7 “Acaso você foi o primeiro ser humano a nascer? Veio ao mundo antes de serem criados os montes?

8 Estava presente no conselho secreto de Deus? Só você é dono da sabedoria?

9 O que você sabe que nós não sabemos? Que compreensão tem que nós não temos?

10 Homens idosos, de cabelo grisalho, mais velhos que seu pai, pensam exatamente como nós!

11 “A consolação de Deus não é suficiente para você? Palavras amáveis não lhe bastam?

12 O que o fez perder a razão? Por que seus olhos chegam a faiscar

13 quando você se volta contra Deus e diz tais absurdos?

14 O que é o ser humano, para se considerar puro? Pode alguém nascido de mulher ser justo?

15 Deus não confia nem nos anjos!

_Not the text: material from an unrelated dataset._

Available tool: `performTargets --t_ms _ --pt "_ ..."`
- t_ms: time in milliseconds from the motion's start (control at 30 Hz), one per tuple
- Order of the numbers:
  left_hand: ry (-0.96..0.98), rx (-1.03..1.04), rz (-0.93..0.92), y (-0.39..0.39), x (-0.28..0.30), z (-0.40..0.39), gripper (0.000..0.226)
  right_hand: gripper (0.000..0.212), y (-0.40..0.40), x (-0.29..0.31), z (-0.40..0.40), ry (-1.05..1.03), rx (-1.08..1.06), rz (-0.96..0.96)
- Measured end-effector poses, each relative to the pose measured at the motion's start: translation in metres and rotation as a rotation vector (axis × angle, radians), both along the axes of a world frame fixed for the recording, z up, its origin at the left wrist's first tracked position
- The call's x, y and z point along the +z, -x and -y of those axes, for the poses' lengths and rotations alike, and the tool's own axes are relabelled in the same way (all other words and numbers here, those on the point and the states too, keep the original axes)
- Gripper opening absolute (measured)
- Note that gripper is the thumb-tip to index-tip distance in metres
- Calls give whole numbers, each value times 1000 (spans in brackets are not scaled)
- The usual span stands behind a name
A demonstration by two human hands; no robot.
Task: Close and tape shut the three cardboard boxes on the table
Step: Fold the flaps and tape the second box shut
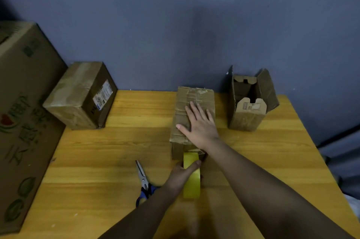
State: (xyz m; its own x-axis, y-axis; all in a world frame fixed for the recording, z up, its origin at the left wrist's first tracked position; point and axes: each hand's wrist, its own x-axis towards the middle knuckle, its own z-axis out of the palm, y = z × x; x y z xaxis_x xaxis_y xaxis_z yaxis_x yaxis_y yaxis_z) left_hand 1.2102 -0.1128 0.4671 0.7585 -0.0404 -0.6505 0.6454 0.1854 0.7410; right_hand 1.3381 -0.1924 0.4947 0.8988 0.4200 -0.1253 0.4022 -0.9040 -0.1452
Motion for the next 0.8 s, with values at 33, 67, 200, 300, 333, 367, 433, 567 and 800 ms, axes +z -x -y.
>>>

Aos olhos dele, nem mesmo os céus são puros.

16 Quanto menos um ser humano detestável e corrupto, que tem sede de perversidade!

17 “Escute, e eu lhe mostrarei; falarei com base em minha experiência.

18 Ela é confirmada pelo relato de homens sábios, que ouviram as mesmas verdades de seus antepassados,

19 daqueles aos quais foi dada a terra, muito antes de chegar qualquer estrangeiro.

20 “Os perversos se contorcem de dor a vida toda; aos cruéis estão reservados tempos de sofrimento.

21 Em seus ouvidos ressoam sons de terror, e mesmo em dias tranquilos temem o ataque do destruidor.

22 Não se atrevem a sair no escuro, por medo de serem mortos pela espada.

23 Ficam perambulando e dizendo: ‘Onde posso encontrar pão?’; sabem que o dia de sua destruição se aproxima.

24 Vivem angustiados e aflitos, cheios de terror, como um rei que se prepara para a batalha,

25 pois agitam os punhos contra Deus e desafiam arrogantemente o Todo-poderoso.

26 Com seus fortes escudos levantados, avançam contra ele em rebeldia.

27 “Em sua prosperidade, o rosto dos perversos inchou, e sua barriga acumulou gordura.

28 Suas cidades, porém, serão arruinadas; habitarão em casas abandonadas, prestes a desabar.

29 Suas riquezas não durarão, seus bens não permanecerão, e suas propriedades não se estenderão pela terra.

30 “Não escaparão das trevas; o sol abrasador queimará seus ramos, e o sopro de Deus os destruirá.

31 Que não se iludam mais ao confiar em riquezas vazias, pois o vazio será sua única recompensa.

32 Serão cortados na flor da idade; seus ramos jamais voltarão a verdejar.

33 Serão como a videira cujas uvas são colhidas cedo demais, como a oliveira que perde as flores antes que se formem os frutos.

34 Pois os ímpios não têm futuro; o fogo destruirá suas casas enriquecidas com subornos.

35 Concebem desgraça e dão à luz maldade; seu ventre só gera engano”.